Docteur en médecine avec une spécialité en hématologie (1974), Axel Kahn était aussi docteur ès sciences (1976). Il est devenu chercheur à l'Inserm avec une spécialisation en biochimie puis a intégré l'Institut Cochin. Il effectue l'ensemble de sa carrière de chercheur à l'Inserm, devenant directeur de recherche de classe exceptionnelle en 1993. Parallèlement, il exerce la médecine jusqu'en 1992, notamment à l’hôpital Beaujon. Ses travaux portent sur la génétique moléculaire appliquée à l’étude de maladies héréditaires, notamment hématologiques.

Un homme engagé en politique

Axel Kahn se décrit comme un humaniste. Membre du Parti communiste dans les années 70, il entre ensuite au Parti socialiste après l'élection de François Mitterrand mais en repart deux ans plus tard.  Aux municipales de 2008, il soutient les candidats Bertrand Delanoë à Paris et Pierre Cohen à Toulouse.
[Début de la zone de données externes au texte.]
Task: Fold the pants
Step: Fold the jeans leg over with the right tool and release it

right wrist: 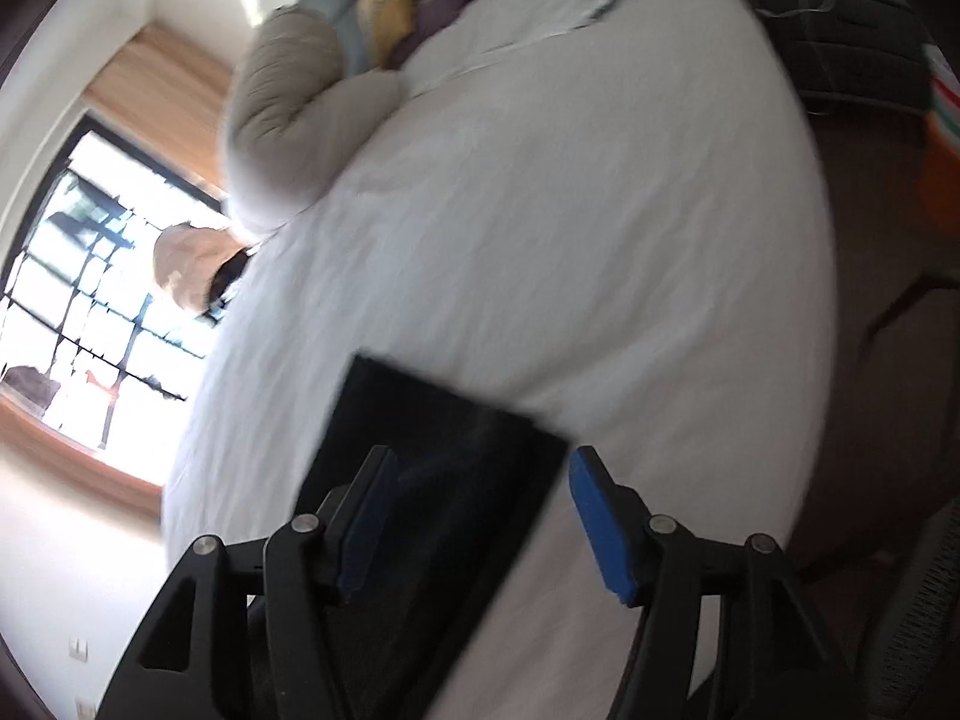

En 2011, le médecin est membre de l'équipe de campagne de Martine Aubry pour l'élection présidentielle de 2012 chargé de la "refondation du progrès".  Il est ensuite investi candidat du PS aux législatives de 2012 dans la deuxième circonscription de Paris (regroupant les 5e, 6e et 7e arrondissements), une circonscription traditionnellement à droite. Lors du premier tour, il est battu au second pour par François Fillon.

Il s'était lancé dans un voyage initiatique 

Le médecin, généticien, chercheur, président honoraire de l’Université Paris Descartes, auteur de nombreux essais, a parcouru la France une première fois des Ardennes au Pays Basque en 2013, traversant notamment la  Bourgogne et le Massif Central en faisant 72 étapes. Il partage sur les réseaux sociaux ses impressions d'étape et réflexions qui font  l'objet d'un livre. Lors d'un deuxième voyage, en 2014, il est parti de la Pointe du Raz dans le Finistère pour rejoindre Menton, dans les Alpes-Maritimes, là-aussi en 72 étapes. Il a raconté ses périples dans les livres : "Pensées en chemin" et "Entre deux mers" (Stock).